:: What to do ::
Lines after the one containing "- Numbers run" are to be omitted; print exactly each line from the start of the records up to and including it.

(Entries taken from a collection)
******

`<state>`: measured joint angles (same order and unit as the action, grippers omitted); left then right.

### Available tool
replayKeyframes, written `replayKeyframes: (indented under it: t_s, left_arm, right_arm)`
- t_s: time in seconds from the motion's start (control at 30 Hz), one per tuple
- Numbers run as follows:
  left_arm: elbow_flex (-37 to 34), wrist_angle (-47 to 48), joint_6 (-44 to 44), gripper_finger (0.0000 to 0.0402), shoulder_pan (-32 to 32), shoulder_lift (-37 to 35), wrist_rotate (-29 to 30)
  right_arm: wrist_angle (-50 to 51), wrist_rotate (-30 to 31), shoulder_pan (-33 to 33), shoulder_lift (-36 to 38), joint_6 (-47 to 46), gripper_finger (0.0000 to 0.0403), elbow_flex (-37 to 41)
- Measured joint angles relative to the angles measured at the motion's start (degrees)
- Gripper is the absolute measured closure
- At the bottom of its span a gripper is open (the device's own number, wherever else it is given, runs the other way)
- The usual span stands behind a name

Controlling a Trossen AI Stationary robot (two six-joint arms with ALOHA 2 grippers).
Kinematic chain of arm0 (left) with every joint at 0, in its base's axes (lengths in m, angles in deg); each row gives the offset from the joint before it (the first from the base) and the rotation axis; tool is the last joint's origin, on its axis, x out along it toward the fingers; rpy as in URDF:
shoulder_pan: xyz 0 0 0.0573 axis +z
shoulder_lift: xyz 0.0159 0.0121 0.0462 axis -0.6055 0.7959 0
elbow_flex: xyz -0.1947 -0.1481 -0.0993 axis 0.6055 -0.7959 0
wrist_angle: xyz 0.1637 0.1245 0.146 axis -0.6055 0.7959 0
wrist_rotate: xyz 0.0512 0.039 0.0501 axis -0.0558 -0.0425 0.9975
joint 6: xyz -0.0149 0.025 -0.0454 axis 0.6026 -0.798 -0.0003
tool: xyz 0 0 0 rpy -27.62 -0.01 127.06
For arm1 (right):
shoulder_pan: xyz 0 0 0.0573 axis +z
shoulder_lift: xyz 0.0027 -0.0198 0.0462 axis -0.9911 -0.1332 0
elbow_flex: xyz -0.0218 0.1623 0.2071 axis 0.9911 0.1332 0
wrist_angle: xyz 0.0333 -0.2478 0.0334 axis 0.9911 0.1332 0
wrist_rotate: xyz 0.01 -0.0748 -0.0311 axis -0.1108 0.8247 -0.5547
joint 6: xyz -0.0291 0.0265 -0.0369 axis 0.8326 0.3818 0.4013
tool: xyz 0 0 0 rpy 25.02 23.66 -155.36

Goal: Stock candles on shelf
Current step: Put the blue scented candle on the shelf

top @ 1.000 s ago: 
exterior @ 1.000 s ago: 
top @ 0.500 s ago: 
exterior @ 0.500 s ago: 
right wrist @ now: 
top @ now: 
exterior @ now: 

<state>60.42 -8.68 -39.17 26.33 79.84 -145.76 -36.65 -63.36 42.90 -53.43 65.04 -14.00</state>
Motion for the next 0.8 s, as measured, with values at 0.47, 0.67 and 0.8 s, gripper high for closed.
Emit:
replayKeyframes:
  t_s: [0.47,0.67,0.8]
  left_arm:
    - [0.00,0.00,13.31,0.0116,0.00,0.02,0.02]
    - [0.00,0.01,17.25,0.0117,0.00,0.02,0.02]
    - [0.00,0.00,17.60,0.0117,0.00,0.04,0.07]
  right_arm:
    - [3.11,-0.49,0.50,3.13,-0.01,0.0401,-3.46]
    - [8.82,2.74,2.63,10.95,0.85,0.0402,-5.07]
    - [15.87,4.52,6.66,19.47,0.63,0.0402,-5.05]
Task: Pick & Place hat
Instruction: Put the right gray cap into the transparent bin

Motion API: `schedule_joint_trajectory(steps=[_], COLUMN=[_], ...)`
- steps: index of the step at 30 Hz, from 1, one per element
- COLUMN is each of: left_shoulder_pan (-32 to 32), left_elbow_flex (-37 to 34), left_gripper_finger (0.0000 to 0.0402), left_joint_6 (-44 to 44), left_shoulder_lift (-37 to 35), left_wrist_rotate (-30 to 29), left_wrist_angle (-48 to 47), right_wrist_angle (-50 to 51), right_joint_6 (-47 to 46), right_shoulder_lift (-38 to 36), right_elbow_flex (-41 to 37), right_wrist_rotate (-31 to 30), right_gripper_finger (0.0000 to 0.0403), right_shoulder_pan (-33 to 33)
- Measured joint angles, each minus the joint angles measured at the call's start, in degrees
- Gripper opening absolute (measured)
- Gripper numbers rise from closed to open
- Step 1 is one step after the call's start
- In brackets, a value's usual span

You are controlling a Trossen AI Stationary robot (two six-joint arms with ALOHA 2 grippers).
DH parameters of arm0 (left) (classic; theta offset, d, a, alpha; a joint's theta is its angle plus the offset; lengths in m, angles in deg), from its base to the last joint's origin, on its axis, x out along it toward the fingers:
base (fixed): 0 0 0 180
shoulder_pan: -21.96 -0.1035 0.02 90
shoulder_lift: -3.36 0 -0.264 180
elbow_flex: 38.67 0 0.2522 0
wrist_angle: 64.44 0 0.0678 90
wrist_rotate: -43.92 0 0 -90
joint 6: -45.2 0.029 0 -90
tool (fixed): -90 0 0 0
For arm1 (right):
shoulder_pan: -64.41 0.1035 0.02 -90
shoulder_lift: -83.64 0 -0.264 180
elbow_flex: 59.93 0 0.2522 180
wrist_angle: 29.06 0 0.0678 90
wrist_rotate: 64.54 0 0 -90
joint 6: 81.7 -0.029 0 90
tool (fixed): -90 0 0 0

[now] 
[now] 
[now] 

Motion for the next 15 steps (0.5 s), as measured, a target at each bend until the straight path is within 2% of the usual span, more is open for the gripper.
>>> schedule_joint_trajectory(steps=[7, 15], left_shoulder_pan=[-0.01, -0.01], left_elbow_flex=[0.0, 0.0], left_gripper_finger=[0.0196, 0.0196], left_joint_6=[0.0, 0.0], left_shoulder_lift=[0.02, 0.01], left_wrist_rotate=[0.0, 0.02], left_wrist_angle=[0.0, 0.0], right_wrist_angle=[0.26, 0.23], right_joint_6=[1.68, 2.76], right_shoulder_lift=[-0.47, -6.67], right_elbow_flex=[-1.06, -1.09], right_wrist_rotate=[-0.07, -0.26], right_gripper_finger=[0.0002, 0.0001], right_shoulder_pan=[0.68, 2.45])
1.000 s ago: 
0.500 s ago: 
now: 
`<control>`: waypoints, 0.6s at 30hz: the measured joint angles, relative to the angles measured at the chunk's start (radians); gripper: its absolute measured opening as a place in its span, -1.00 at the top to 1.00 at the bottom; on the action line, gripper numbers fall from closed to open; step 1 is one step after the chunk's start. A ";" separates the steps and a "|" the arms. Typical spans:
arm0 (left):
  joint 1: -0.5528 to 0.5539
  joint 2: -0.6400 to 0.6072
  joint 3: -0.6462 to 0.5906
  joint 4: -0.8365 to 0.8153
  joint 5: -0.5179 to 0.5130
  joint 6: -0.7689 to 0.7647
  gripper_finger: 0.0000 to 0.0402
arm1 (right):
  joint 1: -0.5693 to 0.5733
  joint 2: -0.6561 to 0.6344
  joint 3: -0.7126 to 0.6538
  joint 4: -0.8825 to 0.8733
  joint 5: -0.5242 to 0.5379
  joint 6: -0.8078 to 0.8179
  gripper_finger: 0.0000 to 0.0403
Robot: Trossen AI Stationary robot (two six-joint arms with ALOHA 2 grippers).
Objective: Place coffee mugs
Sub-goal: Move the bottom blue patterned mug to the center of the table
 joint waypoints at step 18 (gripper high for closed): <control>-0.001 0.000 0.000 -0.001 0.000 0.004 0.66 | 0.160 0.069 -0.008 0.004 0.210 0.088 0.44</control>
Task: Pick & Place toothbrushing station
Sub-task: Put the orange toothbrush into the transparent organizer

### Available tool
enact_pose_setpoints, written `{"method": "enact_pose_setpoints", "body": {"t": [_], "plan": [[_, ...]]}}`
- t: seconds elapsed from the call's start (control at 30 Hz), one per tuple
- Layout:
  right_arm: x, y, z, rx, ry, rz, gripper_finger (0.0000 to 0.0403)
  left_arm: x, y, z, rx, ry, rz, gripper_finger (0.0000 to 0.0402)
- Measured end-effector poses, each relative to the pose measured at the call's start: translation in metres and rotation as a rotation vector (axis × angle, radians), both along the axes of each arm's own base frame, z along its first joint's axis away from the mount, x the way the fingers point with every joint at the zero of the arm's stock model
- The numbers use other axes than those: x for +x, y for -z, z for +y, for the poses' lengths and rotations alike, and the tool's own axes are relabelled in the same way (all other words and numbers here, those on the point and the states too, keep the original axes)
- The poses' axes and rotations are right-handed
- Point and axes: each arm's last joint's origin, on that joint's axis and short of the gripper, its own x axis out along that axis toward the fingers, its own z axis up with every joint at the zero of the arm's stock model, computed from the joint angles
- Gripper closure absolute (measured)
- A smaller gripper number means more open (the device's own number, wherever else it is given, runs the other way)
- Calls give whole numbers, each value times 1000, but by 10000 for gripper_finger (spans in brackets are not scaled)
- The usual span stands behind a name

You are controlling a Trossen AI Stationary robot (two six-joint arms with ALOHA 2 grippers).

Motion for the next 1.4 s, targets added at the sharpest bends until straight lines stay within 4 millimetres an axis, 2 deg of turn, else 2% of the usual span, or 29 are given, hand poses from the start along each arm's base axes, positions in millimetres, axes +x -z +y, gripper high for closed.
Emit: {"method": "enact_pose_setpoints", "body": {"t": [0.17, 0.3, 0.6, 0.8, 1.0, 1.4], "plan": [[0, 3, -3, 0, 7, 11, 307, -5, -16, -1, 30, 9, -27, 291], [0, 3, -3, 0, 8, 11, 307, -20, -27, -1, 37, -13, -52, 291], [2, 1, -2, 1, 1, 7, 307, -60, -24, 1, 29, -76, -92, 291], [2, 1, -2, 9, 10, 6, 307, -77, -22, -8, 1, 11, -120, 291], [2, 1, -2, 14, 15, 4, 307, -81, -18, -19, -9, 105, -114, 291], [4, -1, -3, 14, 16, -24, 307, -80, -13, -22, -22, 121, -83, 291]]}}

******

:: Problem solution ::
`<state>`: measured joint angles (same order and unit as the action, grippers omitted); left then right.

### Available tool
replayKeyframes, written `replayKeyframes: (indented under it: t_s, left_arm, right_arm)`
- t_s: time in seconds from the motion's start (control at 30 Hz), one per tuple
- Numbers run as follows:

With that, the answer is finished.